Phasic bursting by magnocellular neuroendocrine cells (MNCs) in the mammalian supraoptic and paraventricular nuclei (SON and PVN) consists of successive periods of action potentials and inactivity. It has previously been correlated with increased release of vasopressin from the neurohypophysis. In the present studies we investigated the neuronal mechanisms underlying this firing pattern. Using coronal slices of rat hypothalamus, we recorded intracellularly from neurons that are considered to be MNCs, based on several criteria. Eight of the 29 cells in this study displayed phasic burst patterns similar to those previously recorded extracellularly from MNCs in intact animals.

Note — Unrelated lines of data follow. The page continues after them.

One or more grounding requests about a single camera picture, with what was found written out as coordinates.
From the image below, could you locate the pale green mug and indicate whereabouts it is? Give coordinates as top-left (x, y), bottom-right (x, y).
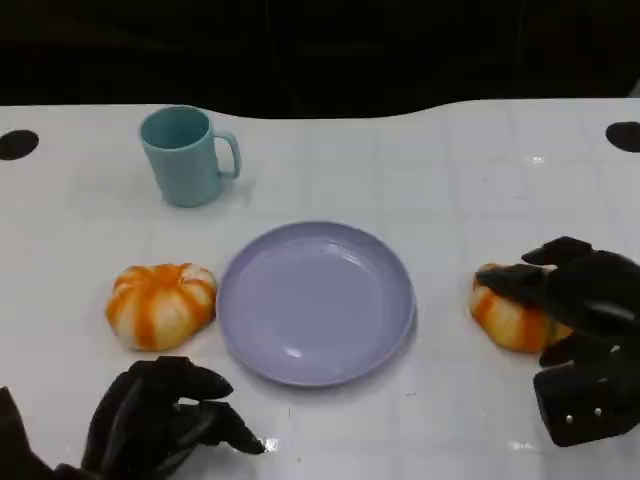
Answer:
top-left (138, 105), bottom-right (243, 209)

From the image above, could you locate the lilac plate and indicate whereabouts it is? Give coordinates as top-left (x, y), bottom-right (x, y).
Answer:
top-left (216, 220), bottom-right (417, 389)

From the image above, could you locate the black table cable grommet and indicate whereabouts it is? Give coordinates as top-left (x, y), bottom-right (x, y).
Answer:
top-left (604, 121), bottom-right (640, 153)
top-left (0, 129), bottom-right (41, 162)

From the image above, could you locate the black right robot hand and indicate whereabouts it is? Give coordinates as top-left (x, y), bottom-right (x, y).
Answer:
top-left (474, 236), bottom-right (640, 382)

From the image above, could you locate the orange white toy bread roll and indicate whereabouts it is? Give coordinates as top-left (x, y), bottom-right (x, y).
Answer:
top-left (469, 263), bottom-right (576, 354)
top-left (105, 262), bottom-right (219, 352)

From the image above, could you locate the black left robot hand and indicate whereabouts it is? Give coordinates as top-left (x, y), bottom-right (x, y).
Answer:
top-left (81, 355), bottom-right (267, 480)

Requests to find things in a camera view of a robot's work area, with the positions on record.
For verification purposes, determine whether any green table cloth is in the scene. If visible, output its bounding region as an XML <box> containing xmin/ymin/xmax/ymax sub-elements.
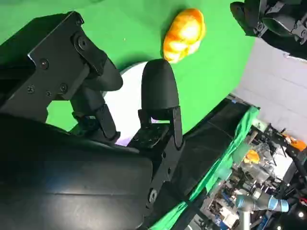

Among the eight phasic cells, low levels of steady current injection could dramatically alter burst periodicity. Steady hyperpolarization revealed patterned synaptic input in only one case; in the remainder of the cells, nonsynaptic mechanisms appeared to account for periodic bursting. The phasic burst pattern usually appeared to be spike dependent, each burst arising from one or several depolarizing after-potentials (DAPs). Summed DAPs formed a plateau potential, which provided a depolarizing drive for further spiking. Spike frequency decreased late in the burst, and then the plateau potential terminated. During the quiescent period, burst excitability appeared to increase coincident with a small slow depolarization. Spikes and their summating DAPs could then initiate another burst. In several silent MNCs, a brief supra-threshold current pulse could initiate a prolonged afterdischarge, which had the properties of a phasic burst. Two MNCs that fired with a fast-continuous pattern were tested with brief hyperpolarizing current pulses; after each pulse, spike activity ceased and a plateau potential was revealed. Therefore, it appears that a maintained plateau potential (summed DAPs) can drive fast-continuous firing. In one case a periodic bombardment of excitatory postsynaptic potentials (EPSPs) generated a phasic firing pattern. The dependence of the burst characteristics on membrane potential, the apparent lack of patterned synaptic input in most cells, and the ability to evoke bursts with brief stimuli support the hypothesis that bursting in some MNCs involves an endogenous mechanism. Furthermore, phasic firing may be driven by tonic excitatory input. The data on phasic, silent, and fast-continuous cells suggest that many MNCs can generate DAPs and plateau potentials.